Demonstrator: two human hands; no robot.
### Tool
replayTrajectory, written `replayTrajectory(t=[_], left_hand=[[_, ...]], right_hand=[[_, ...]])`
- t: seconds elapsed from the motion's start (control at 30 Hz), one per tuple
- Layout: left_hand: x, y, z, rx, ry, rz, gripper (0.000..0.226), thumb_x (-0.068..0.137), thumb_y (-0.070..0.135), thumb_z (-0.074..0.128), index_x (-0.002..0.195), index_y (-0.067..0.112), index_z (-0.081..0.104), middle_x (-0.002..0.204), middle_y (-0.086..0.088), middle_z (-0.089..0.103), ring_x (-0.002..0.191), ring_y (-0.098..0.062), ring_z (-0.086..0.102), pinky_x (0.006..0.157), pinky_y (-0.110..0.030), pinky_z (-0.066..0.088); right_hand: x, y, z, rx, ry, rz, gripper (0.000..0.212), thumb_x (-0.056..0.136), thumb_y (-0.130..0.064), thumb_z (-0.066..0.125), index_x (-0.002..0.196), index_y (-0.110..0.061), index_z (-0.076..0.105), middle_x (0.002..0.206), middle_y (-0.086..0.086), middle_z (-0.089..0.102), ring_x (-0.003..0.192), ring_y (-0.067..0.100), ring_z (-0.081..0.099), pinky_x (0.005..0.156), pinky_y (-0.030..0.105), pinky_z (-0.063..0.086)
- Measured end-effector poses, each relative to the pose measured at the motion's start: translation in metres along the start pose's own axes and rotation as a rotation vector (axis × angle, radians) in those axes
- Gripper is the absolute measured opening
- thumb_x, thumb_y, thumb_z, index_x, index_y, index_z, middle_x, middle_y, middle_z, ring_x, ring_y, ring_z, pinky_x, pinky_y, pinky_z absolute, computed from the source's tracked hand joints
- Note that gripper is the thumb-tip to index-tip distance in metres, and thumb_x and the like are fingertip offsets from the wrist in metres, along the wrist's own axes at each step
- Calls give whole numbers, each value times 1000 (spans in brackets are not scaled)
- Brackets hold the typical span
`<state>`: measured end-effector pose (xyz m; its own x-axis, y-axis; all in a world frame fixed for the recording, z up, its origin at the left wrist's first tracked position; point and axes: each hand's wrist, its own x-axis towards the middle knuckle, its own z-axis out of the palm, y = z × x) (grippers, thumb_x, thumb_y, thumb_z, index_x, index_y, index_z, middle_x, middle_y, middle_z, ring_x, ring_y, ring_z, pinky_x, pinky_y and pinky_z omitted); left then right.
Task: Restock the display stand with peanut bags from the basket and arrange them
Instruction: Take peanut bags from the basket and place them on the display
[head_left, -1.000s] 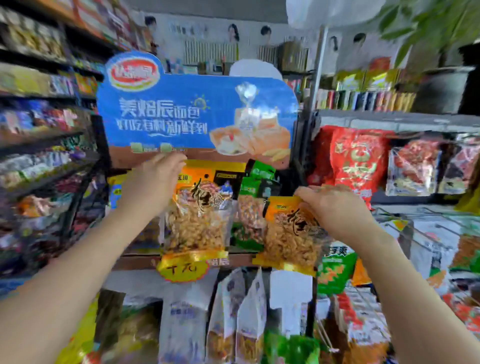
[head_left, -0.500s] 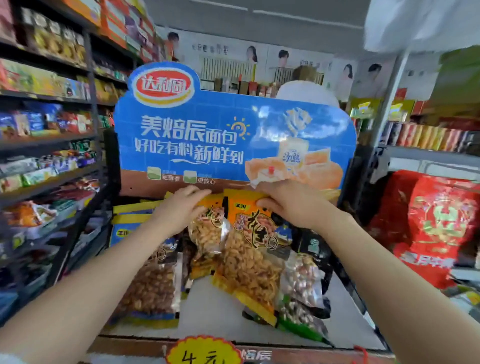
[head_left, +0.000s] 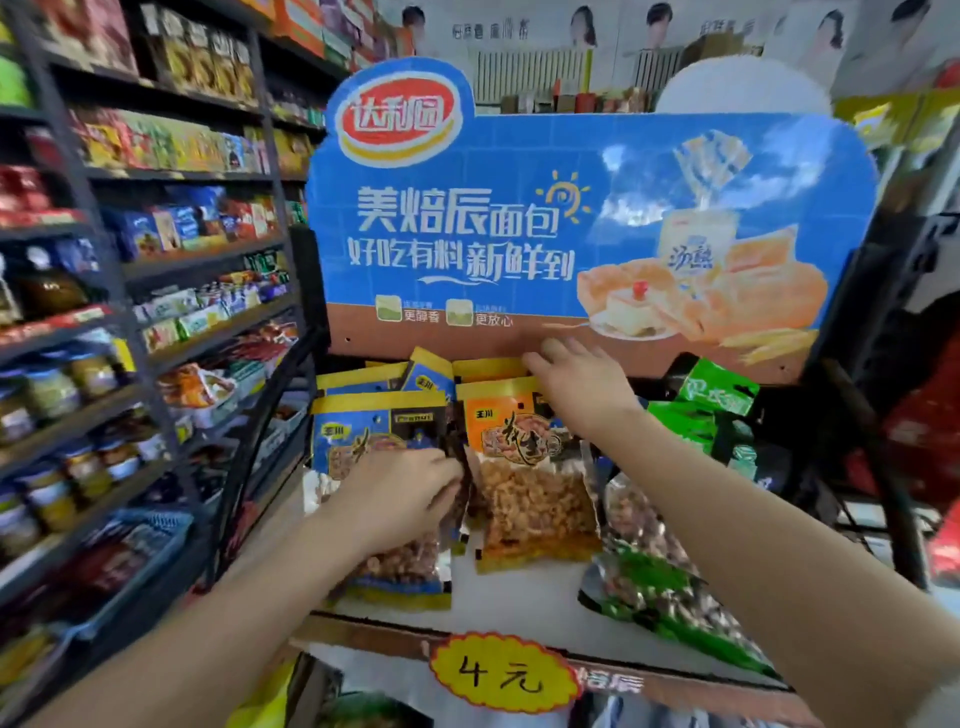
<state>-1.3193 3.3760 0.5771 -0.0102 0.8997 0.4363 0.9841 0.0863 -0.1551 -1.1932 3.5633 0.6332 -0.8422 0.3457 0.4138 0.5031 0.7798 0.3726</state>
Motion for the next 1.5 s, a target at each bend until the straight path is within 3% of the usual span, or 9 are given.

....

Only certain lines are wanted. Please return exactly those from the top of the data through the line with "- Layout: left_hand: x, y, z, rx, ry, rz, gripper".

Demonstrator: two human hands; no robot.
### Tool
replayTrajectory, written `replayTrajectory(t=[_], left_hand=[[_, ...]], right_hand=[[_, ...]])`
- t: seconds elapsed from the motion's start (control at 30 Hz), one per tuple
- Layout: left_hand: x, y, z, rx, ry, rz, gripper (0.000..0.226), thumb_x (-0.068..0.137), thumb_y (-0.070..0.135), thumb_z (-0.074..0.128), index_x (-0.002..0.195), index_y (-0.067..0.112), index_z (-0.081..0.104), middle_x (-0.002..0.204), middle_y (-0.086..0.088), middle_z (-0.089..0.103), ring_x (-0.002..0.191), ring_y (-0.098..0.062), ring_z (-0.086..0.102), pinky_x (0.006..0.157), pinky_y (-0.110..0.030), pinky_z (-0.066..0.088); right_hand: x, y, z, rx, ry, rz, gripper (0.000..0.212), thumb_x (-0.056..0.136), thumb_y (-0.130..0.064), thumb_z (-0.066..0.125), index_x (-0.002..0.196), index_y (-0.110..0.061), index_z (-0.076..0.105), middle_x (0.002..0.206), middle_y (-0.086..0.086), middle_z (-0.089..0.102), ring_x (-0.003..0.192), ring_y (-0.067..0.100), ring_z (-0.081..0.099), pinky_x (0.005..0.156), pinky_y (-0.030..0.105), pinky_z (-0.063..0.086)

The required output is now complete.